I Colori della Vita

Chagall Catania 1

GABRIELLA VERGARI.

Librarsi per aria col bellissimo mazzo di fiori che Bella tiene ancora in mano mentre Marc ti volteggia accanto depositando un lievissimo bacio sul tuo viso proteso è uno dei non pochi piaceri offerti al visitatore dalla mostra Chagall. Love and Life attualmente in corso presso il Castello Ursino di Catania (alludo ovviamente alla sagoma predisposta per consentire di fotografare il proprio volto al posto di quello della donna).

Gli altri, variano a seconda dei gusti e della sensibilità individuale, ma fanno tutti capo a questo evento di notevole spessore culturale, già allestito a Roma presso il Chiostro del Bramante e forte di circa centoquaranta opere della collezione dell’Israel Museum di Gerusalemme.

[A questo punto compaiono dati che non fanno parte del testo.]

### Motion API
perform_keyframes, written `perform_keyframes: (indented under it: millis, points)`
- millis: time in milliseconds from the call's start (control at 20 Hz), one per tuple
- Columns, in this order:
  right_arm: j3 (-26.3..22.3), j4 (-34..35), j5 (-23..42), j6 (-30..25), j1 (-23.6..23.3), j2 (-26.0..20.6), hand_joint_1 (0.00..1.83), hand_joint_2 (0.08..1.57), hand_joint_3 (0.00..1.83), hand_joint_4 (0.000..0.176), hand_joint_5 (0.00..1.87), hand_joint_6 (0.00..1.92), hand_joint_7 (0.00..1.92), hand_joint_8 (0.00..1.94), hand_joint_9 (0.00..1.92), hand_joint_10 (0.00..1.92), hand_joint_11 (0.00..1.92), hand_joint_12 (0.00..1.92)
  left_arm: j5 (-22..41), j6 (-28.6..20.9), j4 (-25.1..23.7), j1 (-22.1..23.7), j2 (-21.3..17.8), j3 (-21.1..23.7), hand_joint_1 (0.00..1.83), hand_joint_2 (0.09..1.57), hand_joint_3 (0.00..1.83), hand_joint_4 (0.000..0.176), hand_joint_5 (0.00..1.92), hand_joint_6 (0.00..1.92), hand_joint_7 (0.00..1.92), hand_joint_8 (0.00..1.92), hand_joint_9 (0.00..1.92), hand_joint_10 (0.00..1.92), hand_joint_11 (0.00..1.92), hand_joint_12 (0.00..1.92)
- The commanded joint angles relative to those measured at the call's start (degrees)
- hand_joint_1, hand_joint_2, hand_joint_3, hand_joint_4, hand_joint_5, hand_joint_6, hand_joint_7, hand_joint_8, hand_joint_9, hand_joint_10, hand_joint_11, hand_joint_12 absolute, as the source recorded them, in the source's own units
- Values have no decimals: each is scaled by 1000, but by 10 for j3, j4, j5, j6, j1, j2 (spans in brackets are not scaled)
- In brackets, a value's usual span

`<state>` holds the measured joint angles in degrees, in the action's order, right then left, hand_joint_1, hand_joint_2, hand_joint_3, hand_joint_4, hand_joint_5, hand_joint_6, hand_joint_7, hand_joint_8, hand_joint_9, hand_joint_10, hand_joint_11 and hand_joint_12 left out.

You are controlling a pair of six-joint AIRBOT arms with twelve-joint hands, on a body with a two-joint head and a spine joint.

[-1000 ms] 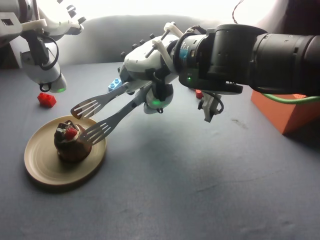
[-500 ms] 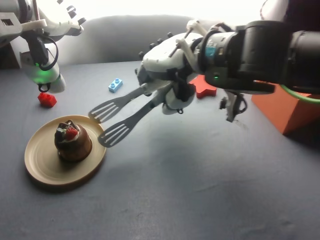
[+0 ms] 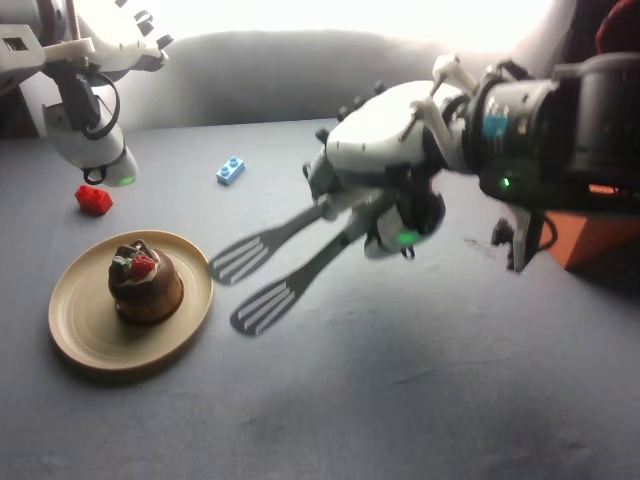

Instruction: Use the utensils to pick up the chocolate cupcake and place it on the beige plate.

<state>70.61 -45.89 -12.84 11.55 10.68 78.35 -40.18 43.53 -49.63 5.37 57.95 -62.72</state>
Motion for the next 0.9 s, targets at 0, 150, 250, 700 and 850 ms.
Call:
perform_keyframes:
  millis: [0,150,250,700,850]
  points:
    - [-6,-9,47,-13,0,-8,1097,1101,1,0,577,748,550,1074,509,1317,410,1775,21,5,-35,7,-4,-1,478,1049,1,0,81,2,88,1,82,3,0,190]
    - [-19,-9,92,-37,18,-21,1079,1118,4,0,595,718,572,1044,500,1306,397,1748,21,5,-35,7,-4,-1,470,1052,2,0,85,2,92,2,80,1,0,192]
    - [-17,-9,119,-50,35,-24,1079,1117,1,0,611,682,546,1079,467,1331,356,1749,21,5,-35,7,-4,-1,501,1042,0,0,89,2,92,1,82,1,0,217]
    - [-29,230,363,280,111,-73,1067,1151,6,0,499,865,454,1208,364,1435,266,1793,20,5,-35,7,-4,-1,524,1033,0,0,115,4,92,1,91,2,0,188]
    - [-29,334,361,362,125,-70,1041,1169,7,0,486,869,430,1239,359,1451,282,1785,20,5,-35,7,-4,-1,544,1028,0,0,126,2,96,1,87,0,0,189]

Si può così seguire l’esperienza, tanto umana quanto artistica, di questo Grande del Novecento, fin dai suoi esordi.

Ed ecco Vitebsk che subito appare, dipinta sotto una fitta coltre di neve – simbolo secondo alcuni dell’innocenza dell’infanzia, insieme a due figurine di amanti allacciati  tra loro  ed all’icona di un ebreo errante nell’atto di sorvolare il paese. Radici fortissime, quelle native russe ed ebraiche, destinate a segnare costantemente la poetica chagalliana durante tutta la sua duratura e lunghissima testimonianza. Ma pure a “dialogare” con gli altri movimenti coevi, dal non amato cubismo alle avanguardie francesi.

Ciò che però contraddistingue la particolare proposta di questo allestimento, curato da Ronit Sorek, e lo differenzia da altri anche recenti (si pensi, per dirne una, alla grande retrospettiva del Palazzo Reale a Milano, chiusasi lo scorso febbraio) è la volontà di coniugare l’arte alla vita non solo del pittore ma pure della moglie, l’amatissima Bella, autrice di pagine  finemente illustrate dal marito. Disegni, olii, gouache, litografie, acqueforti e acquerelli  accompagnano perciò il visitatore alla scoperta di un mondo, anche privato, che pur mostrandosi intensissimo non resta geloso di sé ed ama anzi rivelarsi agli altri, perfino nell’incanto di un primo incontro del tutto casuale e tuttavia folgorante: «Aveva i capelli arruffati, un ammasso di ricci che arrivava a coprirgli le sopracciglia, a cadergli sugli occhi che erano azzurro cielo, proprio come se dal cielo si fossero staccati. Aveva degli strani occhi, diversi da quelli della gente: a forma di mandorla, allungati. Distanti tra loro, sembrava che ciascuno navigasse per conto suo come una piccola barca […]» dirà, ad esempio, in First Encounter, Bella di Marc.

Ed in Ma Vie, l’autobiografia che il pittore comporrà tra il 1921 e il 1922 a Mosca, ci saranno pagine e tavole non meno eloquenti sulla donna della sua vita e sulla storia del loro grande amore.

Ma non meno significative appaiono, d’altra parte, le molteplici illustrazioni realizzate da Chagall, su commissione dell’editore Ambroise Vollard, di classici quali le “Anime morte” di Gogol, le Favole di La Fontaine, e soprattutto la Bibbia, con una straordinaria capacità di integrazione tra immagini e contenuti, colori e parole, atmosfere e personaggi.

Davvero si può concordare con quanto afferma l’autore stesso: «Ho dipinto il mio mondo, la mia vita, tutte le cose che amavo, tutte le cose che sognavo, tutte le cose che non potevo esprimere a parole».

Fino ad arrivare al momento più cupo, così della vita come dell’arte di Chagall, il 1944, l’anno dell’improvvisa e prematura scomparsa di Bella nonché dell’imperversare della furia nazista, condensato in una teoria di crocefissioni,  i cui i toni acidi amplificano la disumana barbarie. Eppure lo sguardo bambino e l’incrollabile fiducia nell’amore quale dono divino finiranno per riportare, col tempo, l’artista alla vita. La mostra si chiude proprio in questo modo, con l’esplosione cromatica di una delle sue tele più coinvolgenti: due innamorati abbracciati all’interno di un grandissimo mazzo di fiori rossi su sfondo azzurro. In basso a destra una capra e in posizione un po’ più centrale un grande gallo, motivi iconografici cari e ricorrenti, legati al mondo della natura come alla sfera simbolica, a ricordare la complessità dell’immaginario chagalliano, continuamente in bilico tra realtà e rêverie ma così eloquente da risultare oggi più  amato ed universale che mai.